◆ DIRECTIONS FOR THIS TASK ◆
Only one stretch of the records below should be repeated. It starts with the line containing "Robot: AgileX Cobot" and goes on through the line containing "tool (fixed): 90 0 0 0", exactly as written.

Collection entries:
• • • • •
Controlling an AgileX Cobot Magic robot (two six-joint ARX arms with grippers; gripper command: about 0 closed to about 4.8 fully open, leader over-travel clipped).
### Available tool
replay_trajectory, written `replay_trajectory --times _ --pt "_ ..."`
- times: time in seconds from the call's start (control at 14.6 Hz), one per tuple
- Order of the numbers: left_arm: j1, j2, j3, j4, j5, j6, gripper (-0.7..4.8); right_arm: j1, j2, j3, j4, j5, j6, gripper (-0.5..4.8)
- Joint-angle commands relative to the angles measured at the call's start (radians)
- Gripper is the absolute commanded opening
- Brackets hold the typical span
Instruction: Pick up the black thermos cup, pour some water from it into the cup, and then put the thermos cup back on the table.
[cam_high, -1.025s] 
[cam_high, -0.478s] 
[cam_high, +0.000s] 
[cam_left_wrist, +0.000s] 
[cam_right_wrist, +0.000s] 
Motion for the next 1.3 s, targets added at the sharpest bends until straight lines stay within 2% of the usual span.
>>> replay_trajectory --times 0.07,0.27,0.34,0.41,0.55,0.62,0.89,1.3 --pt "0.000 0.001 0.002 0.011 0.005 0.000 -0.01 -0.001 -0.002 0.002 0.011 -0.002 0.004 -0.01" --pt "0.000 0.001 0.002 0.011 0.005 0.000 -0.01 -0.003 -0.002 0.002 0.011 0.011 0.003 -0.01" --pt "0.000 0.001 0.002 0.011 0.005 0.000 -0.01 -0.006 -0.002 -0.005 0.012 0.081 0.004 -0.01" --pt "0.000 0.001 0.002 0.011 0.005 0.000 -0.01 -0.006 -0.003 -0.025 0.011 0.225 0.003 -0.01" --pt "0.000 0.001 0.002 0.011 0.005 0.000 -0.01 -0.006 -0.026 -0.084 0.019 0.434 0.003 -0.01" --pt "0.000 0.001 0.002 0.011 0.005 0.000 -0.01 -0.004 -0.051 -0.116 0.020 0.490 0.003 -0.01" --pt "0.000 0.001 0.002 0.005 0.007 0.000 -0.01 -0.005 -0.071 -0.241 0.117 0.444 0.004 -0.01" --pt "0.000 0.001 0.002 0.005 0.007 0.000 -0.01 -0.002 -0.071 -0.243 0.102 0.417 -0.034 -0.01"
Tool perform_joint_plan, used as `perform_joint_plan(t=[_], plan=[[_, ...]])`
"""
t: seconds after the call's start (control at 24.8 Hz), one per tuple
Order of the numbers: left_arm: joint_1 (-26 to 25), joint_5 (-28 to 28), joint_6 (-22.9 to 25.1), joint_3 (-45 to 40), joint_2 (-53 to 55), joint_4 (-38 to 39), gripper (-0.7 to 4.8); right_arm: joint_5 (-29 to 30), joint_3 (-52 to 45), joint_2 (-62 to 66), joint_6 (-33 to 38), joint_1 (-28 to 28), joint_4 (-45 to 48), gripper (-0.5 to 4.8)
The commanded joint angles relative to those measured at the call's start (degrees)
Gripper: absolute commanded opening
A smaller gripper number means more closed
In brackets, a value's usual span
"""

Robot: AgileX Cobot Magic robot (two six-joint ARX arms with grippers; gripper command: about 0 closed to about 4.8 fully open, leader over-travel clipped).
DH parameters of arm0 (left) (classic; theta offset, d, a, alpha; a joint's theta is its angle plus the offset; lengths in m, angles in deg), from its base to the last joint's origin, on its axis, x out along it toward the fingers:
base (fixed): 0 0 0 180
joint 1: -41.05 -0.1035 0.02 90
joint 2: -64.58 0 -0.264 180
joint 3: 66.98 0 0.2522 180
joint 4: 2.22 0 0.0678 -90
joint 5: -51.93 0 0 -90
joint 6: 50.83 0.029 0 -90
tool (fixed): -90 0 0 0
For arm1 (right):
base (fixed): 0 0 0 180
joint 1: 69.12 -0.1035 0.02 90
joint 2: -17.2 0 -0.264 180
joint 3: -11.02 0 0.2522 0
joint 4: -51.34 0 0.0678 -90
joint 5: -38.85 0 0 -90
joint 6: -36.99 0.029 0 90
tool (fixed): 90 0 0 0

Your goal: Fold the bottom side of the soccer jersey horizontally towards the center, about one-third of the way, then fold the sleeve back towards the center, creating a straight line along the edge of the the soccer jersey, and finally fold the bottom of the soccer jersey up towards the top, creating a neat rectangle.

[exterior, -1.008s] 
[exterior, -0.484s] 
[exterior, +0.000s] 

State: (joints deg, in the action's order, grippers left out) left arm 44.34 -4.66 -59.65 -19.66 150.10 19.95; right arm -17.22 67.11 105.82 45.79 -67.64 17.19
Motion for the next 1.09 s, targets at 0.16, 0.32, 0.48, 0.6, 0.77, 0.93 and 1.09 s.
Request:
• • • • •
◆ RESULT ◆
Robot: AgileX Cobot Magic robot (two six-joint ARX arms with grippers; gripper command: about 0 closed to about 4.8 fully open, leader over-travel clipped).
DH parameters of arm0 (left) (classic; theta offset, d, a, alpha; a joint's theta is its angle plus the offset; lengths in m, angles in deg), from its base to the last joint's origin, on its axis, x out along it toward the fingers:
base (fixed): 0 0 0 180
joint 1: -41.05 -0.1035 0.02 90
joint 2: -64.58 0 -0.264 180
joint 3: 66.98 0 0.2522 180
joint 4: 2.22 0 0.0678 -90
joint 5: -51.93 0 0 -90
joint 6: 50.83 0.029 0 -90
tool (fixed): -90 0 0 0
For arm1 (right):
base (fixed): 0 0 0 180
joint 1: 69.12 -0.1035 0.02 90
joint 2: -17.2 0 -0.264 180
joint 3: -11.02 0 0.2522 0
joint 4: -51.34 0 0.0678 -90
joint 5: -38.85 0 0 -90
joint 6: -36.99 0.029 0 90
tool (fixed): 90 0 0 0

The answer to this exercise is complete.